Exercise
Copy each line of the listing that includes "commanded".

Source records
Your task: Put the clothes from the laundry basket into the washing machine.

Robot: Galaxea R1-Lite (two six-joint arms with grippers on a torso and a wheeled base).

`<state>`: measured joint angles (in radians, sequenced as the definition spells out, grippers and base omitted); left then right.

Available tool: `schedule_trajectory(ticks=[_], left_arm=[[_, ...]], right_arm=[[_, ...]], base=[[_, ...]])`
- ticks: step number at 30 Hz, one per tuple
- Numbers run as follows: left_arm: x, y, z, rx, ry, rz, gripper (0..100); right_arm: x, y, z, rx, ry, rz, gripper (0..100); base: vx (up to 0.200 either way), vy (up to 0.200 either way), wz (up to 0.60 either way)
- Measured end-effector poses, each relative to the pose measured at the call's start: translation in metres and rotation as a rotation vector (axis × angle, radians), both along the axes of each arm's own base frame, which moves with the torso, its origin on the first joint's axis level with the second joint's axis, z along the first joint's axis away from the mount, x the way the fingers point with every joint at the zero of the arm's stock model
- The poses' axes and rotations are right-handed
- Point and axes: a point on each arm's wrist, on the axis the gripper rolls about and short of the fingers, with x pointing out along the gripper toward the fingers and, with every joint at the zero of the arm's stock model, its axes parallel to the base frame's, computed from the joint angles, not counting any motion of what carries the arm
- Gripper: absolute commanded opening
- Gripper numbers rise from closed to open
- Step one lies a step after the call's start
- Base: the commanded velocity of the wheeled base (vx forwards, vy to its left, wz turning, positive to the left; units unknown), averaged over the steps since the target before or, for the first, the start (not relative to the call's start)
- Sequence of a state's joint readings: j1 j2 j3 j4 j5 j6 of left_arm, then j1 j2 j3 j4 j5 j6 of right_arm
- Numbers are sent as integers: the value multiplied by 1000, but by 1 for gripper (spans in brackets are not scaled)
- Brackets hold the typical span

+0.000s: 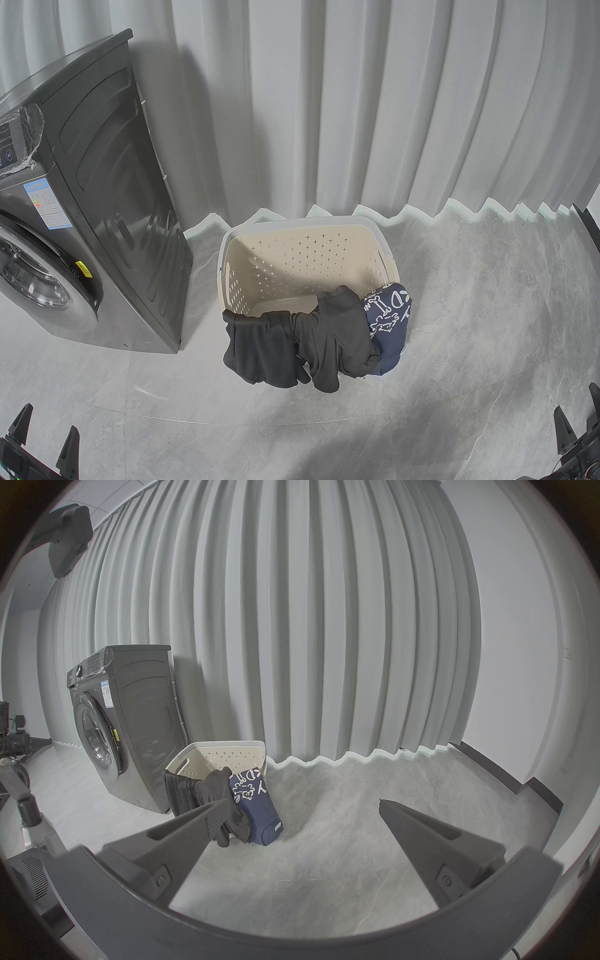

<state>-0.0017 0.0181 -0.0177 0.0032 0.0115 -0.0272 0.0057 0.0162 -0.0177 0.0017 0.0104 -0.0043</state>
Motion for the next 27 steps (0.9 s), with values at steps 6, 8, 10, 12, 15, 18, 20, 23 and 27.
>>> schedule_trajectory(ticks=[6,8,10,12,15,18,20,23,27], left_arm=[[0,0,0,0,0,0,100],[0,0,0,0,0,0,100],[0,0,0,1,0,-1,100],[0,0,0,2,0,-1,100],[0,0,0,3,-1,-1,100],[0,0,0,2,-1,-1,100],[0,0,0,2,-1,-1,100],[0,0,0,1,0,-1,100],[0,0,0,3,-1,-1,100]], right_arm=[[0,0,0,0,0,0,100],[0,0,0,0,0,0,100],[0,0,0,0,0,0,100],[0,0,0,1,0,-1,100],[0,0,0,1,0,0,100],[0,0,0,2,0,0,100],[0,0,0,1,-1,-1,100],[0,0,0,1,0,0,100],[0,0,0,1,0,0,100]], base=[[200,0,0],[200,0,0],[100,0,0],[0,0,0],[0,0,0],[0,0,0],[0,0,0],[0,0,0],[0,0,0]])
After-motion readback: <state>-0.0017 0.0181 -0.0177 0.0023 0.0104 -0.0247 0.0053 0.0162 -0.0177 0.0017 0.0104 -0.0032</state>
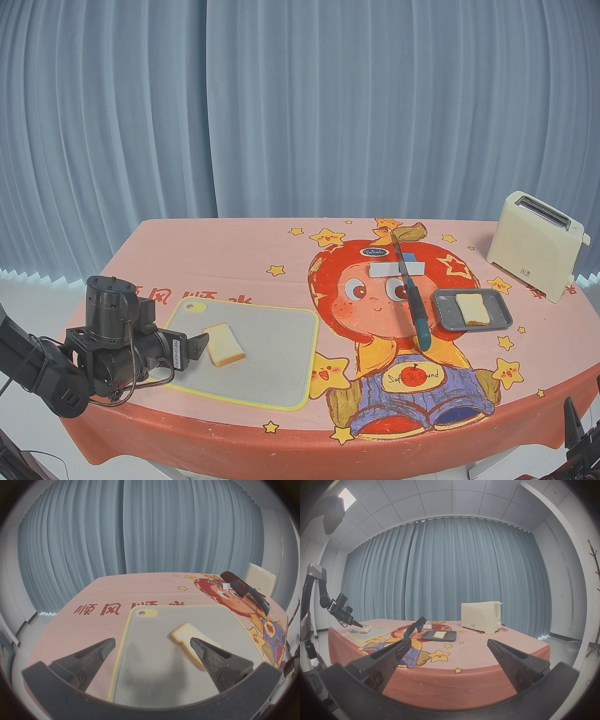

Problem solution
- Gripper: absolute commanded opening
- Base: the commanded velocity of the wheeled base (vx forwards, vy to its left, wz turning, positive to the left; units unknown), averaged over the steps since the target before or, for the first, the start (not relative to the call's start)

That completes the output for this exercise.